Accessible surface area

ASA shows the approximate accessible area of each amino acid to a particular solvent in the 3D configuration of a protein [31, 32]. Because the ASA value of an amino acid depends on the protein configuration, considering the predicted values tends to be more informative than using an experimentally determined general value. ASA was computed for proteins with known 3D structures by the SPIDER2 tool [23]. As a result, for each amino acid in a protein sequence, we obtained one numeric ASA value.

Secondary structure

Secondary configuration provides useful information to understand the local 3D structure of proteins.

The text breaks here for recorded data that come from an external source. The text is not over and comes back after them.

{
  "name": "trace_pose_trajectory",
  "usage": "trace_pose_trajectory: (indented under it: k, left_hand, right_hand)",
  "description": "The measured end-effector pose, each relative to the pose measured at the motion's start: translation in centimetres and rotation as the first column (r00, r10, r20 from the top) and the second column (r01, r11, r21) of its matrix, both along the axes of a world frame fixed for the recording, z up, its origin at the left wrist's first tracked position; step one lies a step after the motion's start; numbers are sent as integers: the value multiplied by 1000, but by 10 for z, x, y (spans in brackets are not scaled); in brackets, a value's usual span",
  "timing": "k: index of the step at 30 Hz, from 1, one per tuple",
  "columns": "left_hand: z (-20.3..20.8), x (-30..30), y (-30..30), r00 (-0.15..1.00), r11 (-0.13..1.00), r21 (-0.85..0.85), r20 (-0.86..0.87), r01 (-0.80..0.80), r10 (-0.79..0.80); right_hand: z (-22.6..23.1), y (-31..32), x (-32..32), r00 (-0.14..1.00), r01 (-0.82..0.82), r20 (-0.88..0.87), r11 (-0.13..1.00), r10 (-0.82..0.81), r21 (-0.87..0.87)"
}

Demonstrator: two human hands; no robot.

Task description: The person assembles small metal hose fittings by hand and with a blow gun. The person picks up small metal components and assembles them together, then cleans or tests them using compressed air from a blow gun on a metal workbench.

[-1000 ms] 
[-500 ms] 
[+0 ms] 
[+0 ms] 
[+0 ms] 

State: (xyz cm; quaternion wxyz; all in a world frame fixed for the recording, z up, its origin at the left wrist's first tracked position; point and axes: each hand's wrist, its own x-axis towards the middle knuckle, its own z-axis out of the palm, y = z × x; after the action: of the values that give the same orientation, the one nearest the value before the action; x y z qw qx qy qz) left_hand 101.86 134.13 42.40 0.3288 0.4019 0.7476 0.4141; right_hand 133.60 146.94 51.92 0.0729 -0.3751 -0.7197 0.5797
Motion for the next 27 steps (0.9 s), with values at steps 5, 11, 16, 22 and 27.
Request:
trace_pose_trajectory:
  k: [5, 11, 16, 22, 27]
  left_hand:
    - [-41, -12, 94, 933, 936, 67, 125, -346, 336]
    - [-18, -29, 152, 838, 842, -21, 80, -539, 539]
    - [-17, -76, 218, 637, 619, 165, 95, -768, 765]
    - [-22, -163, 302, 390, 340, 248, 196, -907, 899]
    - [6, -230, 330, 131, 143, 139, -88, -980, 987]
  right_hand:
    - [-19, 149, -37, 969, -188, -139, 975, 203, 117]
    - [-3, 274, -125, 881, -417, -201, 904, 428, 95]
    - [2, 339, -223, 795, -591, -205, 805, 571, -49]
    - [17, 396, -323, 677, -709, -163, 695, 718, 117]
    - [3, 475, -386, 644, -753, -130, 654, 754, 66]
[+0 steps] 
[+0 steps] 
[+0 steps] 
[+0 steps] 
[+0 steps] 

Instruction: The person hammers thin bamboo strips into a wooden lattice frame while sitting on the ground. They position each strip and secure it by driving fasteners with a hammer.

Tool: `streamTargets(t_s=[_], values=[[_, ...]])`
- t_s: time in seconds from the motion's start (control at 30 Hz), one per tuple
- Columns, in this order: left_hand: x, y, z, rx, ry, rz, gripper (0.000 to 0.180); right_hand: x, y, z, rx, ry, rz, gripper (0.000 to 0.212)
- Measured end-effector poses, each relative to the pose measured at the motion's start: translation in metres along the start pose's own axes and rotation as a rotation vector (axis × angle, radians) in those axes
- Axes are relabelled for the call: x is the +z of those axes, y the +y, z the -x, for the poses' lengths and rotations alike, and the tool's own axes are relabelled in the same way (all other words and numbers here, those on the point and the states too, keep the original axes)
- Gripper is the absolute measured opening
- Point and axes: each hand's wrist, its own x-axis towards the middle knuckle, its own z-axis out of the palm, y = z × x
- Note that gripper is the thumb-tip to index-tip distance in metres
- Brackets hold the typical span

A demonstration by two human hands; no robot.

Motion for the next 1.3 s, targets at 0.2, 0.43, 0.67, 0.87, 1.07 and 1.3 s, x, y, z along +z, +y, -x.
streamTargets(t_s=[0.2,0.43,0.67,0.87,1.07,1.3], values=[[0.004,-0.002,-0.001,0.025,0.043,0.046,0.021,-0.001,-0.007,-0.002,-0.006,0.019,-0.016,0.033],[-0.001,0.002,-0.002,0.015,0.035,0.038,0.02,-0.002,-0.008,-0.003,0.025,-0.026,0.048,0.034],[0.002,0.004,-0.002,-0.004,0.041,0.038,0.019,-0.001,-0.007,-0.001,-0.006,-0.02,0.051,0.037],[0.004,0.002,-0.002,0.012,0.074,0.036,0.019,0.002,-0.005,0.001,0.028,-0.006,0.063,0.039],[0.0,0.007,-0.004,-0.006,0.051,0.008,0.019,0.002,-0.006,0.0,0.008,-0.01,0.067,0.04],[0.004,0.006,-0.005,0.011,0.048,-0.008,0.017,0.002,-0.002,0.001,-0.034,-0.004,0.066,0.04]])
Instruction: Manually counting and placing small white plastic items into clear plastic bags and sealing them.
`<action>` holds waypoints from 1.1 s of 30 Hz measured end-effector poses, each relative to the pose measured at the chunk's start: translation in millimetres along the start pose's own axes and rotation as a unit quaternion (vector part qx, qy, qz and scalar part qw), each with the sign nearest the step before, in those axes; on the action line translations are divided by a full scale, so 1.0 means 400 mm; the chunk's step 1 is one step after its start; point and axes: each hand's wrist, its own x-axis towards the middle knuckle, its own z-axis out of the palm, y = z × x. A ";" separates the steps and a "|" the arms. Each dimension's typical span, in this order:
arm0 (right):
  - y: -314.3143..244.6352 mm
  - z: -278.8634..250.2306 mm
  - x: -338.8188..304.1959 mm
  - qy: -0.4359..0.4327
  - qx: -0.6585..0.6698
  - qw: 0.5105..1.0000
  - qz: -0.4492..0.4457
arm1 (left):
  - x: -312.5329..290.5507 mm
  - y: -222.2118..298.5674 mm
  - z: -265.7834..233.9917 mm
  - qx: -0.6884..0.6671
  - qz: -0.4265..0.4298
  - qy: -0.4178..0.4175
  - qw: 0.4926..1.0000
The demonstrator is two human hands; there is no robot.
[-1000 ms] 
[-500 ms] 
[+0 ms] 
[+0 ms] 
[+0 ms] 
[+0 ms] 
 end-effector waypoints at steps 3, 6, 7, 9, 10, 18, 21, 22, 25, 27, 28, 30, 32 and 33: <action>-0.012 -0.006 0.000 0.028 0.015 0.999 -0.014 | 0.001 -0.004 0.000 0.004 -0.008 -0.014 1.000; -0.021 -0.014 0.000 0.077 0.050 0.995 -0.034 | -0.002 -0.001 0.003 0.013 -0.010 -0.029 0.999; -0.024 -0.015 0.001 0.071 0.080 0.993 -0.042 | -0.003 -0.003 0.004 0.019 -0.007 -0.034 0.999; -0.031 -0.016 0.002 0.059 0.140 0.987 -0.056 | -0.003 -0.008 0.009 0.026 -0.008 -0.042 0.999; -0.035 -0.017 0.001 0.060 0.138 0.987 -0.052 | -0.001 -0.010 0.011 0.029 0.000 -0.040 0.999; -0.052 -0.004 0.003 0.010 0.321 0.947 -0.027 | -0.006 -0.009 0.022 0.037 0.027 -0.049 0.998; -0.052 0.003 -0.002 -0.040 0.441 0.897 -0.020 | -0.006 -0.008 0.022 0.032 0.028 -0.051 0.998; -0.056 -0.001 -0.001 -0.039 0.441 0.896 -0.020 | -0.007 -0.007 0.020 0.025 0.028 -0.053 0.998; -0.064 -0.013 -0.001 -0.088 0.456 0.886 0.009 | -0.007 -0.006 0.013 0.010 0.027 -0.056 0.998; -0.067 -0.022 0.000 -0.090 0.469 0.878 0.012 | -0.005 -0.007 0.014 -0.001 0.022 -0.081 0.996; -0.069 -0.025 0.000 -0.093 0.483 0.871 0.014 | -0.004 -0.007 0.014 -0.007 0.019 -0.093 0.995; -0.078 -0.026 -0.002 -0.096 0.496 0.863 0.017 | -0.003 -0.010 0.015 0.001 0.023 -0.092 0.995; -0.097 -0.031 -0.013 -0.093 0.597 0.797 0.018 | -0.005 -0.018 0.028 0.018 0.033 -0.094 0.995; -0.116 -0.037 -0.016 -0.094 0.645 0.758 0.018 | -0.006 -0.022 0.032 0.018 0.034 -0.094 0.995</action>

This structure can be studied by looking at the amino acid contributions to local protein structures, namely, helix (ph), strand (pe) and coil (pc). Therefore, we run the SPIDER2 tool [23] on each protein sequence and predicted the contribution likelihood of every amino acid to the three aforementioned local structures. For each protein, we obtained three numerical vectors, each representing a different local structure. In addition, SPIDER2 returns the local structure with the highest likelihood as an L × 3 matrix, where L indicates the length of the protein sequence and the three columns are the contribution likelihoods to the three local structures (helix, strand and coil). Hereafter, this matrix will be referred to as SSpre.

Backbone torsion angles

While secondary structure regards the local configuration of amino acids of a protein [27], torsion angles complement the secondary structure feature by providing continuous information about the local structure of proteins. For instance, the backbone torsion angles ϕ and Ψ provide continuous information about the interaction of local amino acids along the protein backbone [33, 34]. More recent works have proposed two new angles based on the dihedral angles θ and τ [26]. To take the four angles into consideration, we run SPIDER2 [23] on each protein sequence, and attained four numerical vectors referred to as ϕ, Ψ, θ and τ hereafter.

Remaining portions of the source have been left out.